§ **TASK DETAILS**: Locate the string "olive" in the records below. Copy every line where it occurs.

[Opening INPUT FOR THIS TASK section]

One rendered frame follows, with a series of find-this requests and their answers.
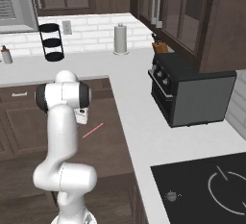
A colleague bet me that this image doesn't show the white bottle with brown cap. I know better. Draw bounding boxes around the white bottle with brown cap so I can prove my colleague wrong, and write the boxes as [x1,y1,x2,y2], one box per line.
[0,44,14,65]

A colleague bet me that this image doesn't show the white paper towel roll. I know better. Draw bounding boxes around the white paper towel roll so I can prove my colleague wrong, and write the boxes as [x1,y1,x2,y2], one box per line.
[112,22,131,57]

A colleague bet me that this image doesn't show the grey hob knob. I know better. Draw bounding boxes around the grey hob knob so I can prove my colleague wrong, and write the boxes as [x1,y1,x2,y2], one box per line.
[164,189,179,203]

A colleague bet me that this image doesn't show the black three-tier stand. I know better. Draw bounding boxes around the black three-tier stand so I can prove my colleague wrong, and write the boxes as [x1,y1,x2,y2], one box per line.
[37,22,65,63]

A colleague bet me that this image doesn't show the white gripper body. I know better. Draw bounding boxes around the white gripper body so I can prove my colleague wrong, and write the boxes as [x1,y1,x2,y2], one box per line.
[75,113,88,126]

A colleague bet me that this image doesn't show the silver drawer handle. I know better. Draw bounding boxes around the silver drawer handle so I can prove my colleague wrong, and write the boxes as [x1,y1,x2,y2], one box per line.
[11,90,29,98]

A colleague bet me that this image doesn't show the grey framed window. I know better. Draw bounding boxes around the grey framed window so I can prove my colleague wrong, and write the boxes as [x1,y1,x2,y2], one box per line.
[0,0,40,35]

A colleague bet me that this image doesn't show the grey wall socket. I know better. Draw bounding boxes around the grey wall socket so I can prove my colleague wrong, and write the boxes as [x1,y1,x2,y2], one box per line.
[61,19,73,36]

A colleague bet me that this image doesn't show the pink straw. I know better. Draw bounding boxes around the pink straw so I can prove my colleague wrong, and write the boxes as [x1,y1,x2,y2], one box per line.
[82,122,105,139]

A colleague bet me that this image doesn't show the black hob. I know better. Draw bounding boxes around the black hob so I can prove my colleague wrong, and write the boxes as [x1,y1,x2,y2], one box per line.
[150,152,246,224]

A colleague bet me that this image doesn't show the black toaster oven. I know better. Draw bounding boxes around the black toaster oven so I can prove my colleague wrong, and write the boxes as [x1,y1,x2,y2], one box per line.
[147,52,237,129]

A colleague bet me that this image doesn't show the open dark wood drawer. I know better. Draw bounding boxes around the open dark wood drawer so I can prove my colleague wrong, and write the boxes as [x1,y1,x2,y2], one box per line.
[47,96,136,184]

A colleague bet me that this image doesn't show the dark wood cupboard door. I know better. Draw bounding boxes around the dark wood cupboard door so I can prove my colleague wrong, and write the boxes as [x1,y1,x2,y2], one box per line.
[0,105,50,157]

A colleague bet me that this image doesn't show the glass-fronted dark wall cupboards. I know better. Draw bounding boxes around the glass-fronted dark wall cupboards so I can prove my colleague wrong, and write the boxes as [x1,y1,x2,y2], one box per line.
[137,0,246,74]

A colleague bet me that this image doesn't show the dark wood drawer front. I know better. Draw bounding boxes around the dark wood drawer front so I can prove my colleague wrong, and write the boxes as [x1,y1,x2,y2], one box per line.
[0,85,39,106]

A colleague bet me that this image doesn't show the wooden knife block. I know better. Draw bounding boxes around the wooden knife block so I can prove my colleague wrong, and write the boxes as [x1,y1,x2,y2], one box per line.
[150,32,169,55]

[Closing INPUT FOR THIS TASK section]
[Opening INPUT FOR THIS TASK section]

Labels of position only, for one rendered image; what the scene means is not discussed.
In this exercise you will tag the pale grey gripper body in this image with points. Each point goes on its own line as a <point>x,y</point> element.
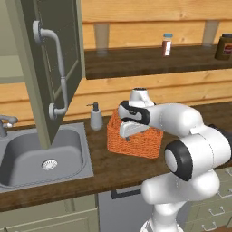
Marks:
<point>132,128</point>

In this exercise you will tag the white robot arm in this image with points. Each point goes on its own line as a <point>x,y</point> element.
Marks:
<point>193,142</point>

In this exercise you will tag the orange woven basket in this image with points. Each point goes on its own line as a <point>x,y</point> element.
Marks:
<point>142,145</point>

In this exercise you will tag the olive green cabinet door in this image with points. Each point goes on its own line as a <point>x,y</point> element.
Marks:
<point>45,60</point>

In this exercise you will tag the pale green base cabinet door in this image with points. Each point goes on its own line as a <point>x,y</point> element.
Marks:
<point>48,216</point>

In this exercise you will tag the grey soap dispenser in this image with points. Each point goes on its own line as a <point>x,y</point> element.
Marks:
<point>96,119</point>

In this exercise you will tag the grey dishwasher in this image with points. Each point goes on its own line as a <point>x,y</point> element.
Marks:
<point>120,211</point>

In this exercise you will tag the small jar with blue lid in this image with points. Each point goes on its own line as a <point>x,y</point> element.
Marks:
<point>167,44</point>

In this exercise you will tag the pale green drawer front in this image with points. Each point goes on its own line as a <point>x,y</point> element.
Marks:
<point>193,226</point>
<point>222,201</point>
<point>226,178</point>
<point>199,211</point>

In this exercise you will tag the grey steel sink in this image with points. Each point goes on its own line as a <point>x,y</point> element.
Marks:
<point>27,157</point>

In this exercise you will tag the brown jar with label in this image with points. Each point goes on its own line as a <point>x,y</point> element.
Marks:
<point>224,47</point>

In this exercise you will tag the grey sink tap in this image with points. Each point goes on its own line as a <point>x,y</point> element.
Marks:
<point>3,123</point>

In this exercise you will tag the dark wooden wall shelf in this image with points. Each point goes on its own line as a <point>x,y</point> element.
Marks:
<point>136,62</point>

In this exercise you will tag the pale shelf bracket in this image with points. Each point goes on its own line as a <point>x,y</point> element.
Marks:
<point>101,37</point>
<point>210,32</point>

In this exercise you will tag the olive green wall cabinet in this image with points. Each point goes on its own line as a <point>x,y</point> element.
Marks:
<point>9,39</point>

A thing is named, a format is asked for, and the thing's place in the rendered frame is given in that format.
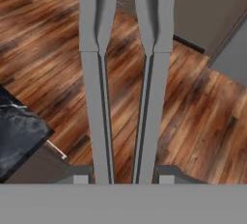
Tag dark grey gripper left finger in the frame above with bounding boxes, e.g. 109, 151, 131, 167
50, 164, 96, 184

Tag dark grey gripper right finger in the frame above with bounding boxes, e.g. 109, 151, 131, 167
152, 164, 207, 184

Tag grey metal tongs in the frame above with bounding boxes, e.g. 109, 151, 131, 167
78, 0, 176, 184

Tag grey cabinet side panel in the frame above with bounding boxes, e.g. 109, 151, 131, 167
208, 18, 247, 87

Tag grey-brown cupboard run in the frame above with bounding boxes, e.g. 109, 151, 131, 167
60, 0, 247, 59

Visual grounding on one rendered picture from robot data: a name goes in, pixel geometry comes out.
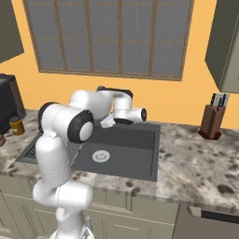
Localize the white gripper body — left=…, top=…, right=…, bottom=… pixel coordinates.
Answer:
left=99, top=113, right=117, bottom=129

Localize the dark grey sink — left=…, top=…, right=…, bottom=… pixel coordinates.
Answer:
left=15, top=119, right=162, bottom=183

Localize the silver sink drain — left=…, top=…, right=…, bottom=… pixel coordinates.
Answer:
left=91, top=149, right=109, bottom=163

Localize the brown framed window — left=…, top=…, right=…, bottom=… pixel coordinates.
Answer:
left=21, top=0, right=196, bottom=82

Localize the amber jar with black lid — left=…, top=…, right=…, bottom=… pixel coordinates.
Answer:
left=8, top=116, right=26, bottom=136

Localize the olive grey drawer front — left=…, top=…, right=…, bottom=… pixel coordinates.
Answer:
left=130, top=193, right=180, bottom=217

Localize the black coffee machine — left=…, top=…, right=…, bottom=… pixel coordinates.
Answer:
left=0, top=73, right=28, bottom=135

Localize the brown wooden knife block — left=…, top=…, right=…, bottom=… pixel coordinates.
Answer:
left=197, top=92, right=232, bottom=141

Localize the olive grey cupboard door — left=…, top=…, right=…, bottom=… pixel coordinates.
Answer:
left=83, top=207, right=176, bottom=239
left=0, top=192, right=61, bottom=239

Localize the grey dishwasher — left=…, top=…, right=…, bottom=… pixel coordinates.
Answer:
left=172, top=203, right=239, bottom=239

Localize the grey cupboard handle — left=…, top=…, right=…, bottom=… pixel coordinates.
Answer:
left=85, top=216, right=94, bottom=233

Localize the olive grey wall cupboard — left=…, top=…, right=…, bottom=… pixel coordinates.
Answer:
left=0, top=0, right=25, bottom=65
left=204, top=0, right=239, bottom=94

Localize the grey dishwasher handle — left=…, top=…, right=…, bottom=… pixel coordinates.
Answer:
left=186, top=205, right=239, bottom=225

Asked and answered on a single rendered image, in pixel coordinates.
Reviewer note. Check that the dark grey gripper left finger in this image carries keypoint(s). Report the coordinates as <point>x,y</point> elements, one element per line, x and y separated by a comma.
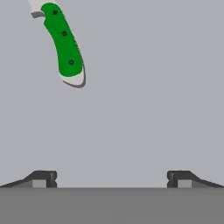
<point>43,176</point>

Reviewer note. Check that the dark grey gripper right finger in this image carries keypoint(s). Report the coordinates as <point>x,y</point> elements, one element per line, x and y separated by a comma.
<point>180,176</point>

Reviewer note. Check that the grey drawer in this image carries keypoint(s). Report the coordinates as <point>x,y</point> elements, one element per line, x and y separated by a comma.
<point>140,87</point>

[Closing INPUT FOR THIS TASK section]

§ **WRITTEN SOLUTION**:
In this exercise you will tag the olive green cabinet door in this image with points. Each point goes on its own line as a <point>x,y</point> element.
In this exercise you will tag the olive green wall cabinet in this image with points. Each point goes on its own line as a <point>x,y</point> element.
Localize the olive grey drawer front — left=…, top=…, right=…, bottom=… pixel coordinates.
Localize the olive grey cupboard door — left=…, top=…, right=…, bottom=… pixel coordinates.
Localize the olive grey wall cupboard — left=…, top=…, right=…, bottom=… pixel coordinates.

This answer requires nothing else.